▶ [Task description] Where does the string "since" appear in the records? Copy every line that contains it.

▶ [Available records]
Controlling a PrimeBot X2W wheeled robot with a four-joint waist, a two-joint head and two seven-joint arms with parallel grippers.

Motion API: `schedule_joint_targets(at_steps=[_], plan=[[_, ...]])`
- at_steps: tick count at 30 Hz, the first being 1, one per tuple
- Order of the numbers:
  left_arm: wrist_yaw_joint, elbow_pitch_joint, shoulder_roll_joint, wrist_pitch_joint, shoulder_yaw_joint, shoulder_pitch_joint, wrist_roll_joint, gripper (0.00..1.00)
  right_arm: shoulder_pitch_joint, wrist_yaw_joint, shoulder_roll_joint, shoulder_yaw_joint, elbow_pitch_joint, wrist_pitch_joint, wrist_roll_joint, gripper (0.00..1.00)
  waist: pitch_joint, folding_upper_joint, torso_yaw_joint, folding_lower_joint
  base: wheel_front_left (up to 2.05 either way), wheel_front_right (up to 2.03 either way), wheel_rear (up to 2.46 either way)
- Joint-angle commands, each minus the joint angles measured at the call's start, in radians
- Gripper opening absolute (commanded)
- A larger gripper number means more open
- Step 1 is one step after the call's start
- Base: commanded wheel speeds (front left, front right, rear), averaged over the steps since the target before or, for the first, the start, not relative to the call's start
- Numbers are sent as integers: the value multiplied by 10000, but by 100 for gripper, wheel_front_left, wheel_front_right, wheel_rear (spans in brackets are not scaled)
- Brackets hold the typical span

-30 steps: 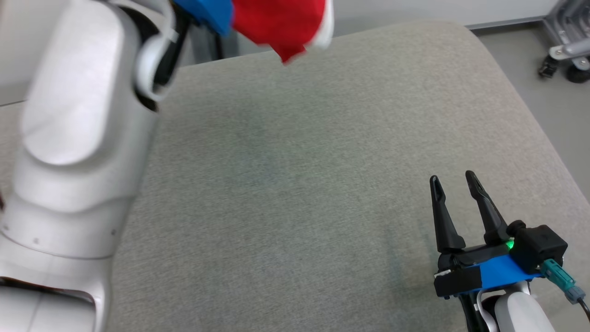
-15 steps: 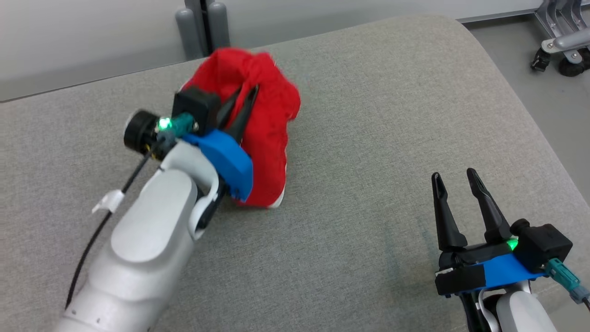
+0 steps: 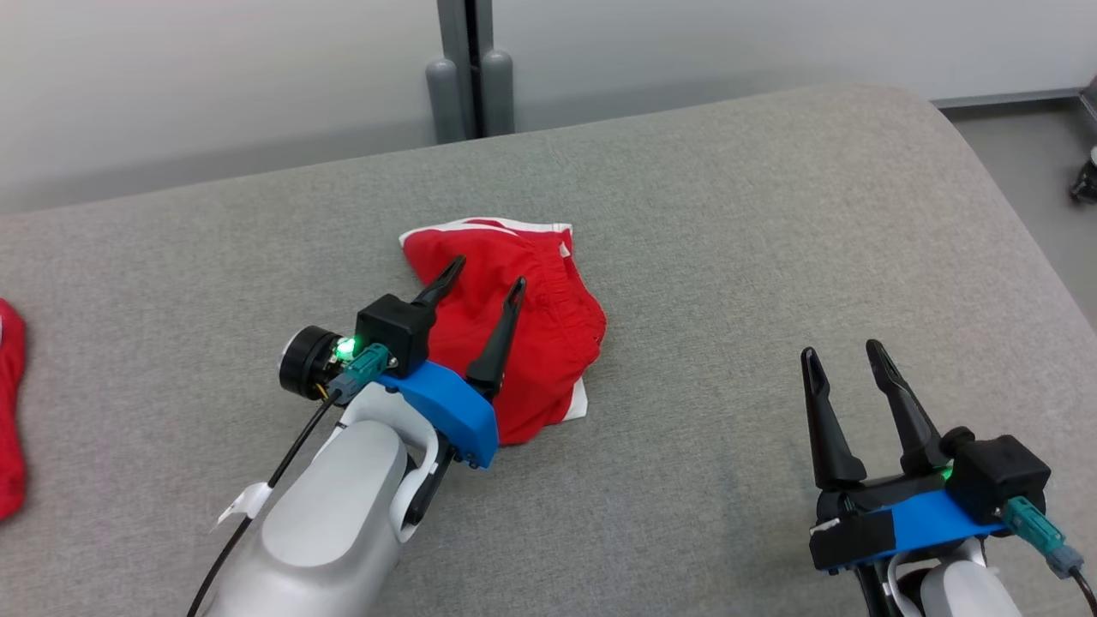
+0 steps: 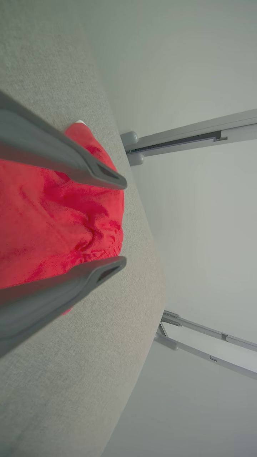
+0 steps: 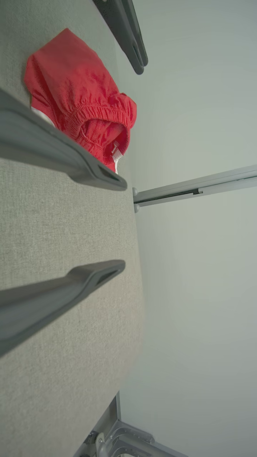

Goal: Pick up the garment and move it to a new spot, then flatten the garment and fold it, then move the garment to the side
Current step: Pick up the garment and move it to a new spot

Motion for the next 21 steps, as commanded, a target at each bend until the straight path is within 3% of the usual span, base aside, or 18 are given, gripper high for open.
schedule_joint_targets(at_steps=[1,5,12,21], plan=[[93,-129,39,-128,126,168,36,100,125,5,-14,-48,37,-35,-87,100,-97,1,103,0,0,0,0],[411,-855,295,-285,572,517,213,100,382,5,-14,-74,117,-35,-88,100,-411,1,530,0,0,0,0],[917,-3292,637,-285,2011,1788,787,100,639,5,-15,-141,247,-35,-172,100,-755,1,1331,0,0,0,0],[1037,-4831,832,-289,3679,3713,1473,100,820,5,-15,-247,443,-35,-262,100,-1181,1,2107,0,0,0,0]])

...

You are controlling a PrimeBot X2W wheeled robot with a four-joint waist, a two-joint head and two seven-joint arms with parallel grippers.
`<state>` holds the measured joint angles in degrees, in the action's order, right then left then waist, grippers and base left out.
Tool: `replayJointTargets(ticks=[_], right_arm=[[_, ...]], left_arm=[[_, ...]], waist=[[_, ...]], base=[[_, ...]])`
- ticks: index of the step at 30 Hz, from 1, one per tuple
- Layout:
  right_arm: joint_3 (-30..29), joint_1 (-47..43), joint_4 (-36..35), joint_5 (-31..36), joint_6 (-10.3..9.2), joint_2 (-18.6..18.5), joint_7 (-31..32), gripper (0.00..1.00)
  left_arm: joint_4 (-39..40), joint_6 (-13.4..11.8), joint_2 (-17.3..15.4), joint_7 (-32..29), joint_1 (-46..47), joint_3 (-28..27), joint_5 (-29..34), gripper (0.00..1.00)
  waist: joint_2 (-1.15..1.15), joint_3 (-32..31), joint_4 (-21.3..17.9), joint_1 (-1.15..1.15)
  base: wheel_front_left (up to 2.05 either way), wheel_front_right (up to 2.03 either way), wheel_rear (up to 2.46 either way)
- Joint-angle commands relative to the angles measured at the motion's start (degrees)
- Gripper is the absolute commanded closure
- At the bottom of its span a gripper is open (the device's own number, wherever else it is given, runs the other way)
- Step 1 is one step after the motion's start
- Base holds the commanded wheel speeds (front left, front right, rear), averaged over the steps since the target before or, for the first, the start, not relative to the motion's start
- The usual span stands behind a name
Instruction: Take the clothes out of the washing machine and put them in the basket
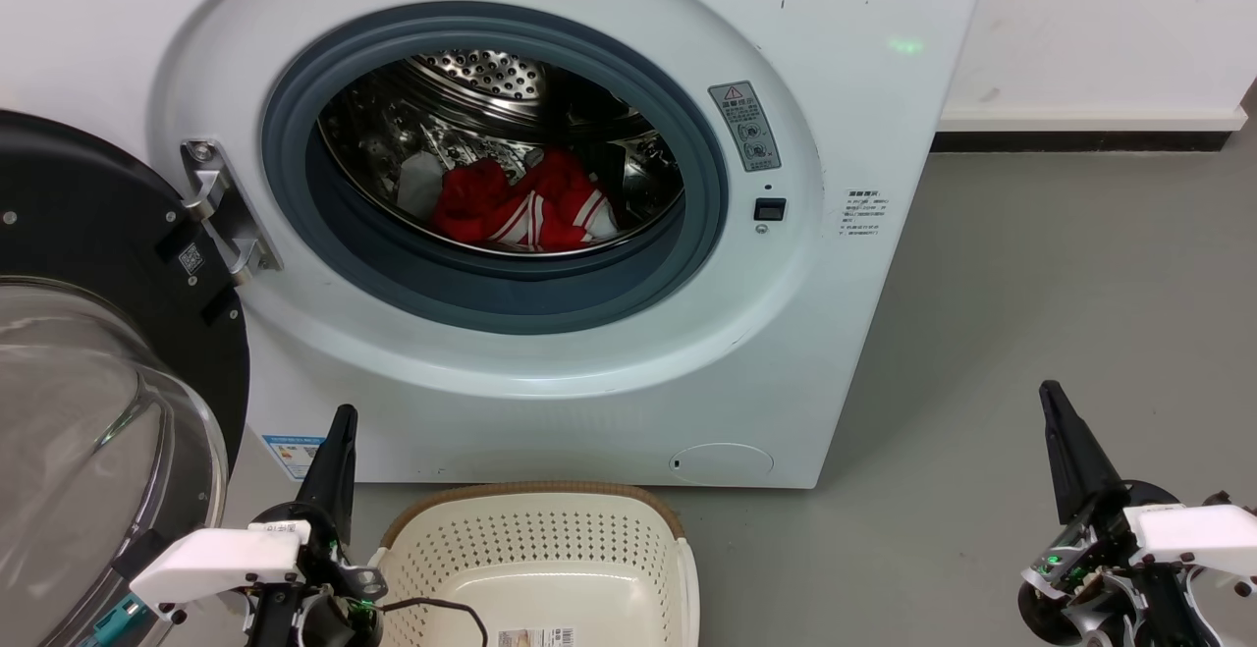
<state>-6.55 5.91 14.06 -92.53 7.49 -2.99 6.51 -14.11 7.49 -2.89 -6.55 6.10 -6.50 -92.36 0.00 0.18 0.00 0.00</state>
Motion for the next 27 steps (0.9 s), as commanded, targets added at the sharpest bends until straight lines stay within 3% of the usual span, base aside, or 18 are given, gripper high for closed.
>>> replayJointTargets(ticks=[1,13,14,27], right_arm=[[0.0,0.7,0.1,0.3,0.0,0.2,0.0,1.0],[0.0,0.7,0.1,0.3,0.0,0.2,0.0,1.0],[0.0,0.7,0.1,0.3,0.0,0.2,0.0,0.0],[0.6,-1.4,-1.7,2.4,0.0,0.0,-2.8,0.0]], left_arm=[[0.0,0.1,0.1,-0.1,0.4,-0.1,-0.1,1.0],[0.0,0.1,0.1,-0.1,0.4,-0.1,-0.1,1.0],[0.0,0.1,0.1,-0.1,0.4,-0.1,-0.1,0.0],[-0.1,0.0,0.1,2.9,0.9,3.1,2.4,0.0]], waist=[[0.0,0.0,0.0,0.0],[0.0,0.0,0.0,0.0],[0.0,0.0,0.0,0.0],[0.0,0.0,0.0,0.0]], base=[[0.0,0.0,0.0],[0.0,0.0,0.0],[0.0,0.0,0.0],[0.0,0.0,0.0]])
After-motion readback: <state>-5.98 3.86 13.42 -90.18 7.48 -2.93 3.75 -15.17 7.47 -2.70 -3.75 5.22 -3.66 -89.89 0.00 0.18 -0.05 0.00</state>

▶ [Response area]
- Base: commanded wheel speeds (front left, front right, rear), averaged over the steps since the target before or, for the first, the start, not relative to the call's start
- Base holds the commanded wheel speeds (front left, front right, rear), averaged over the steps since the target before or, for the first, the start, not relative to the motion's start

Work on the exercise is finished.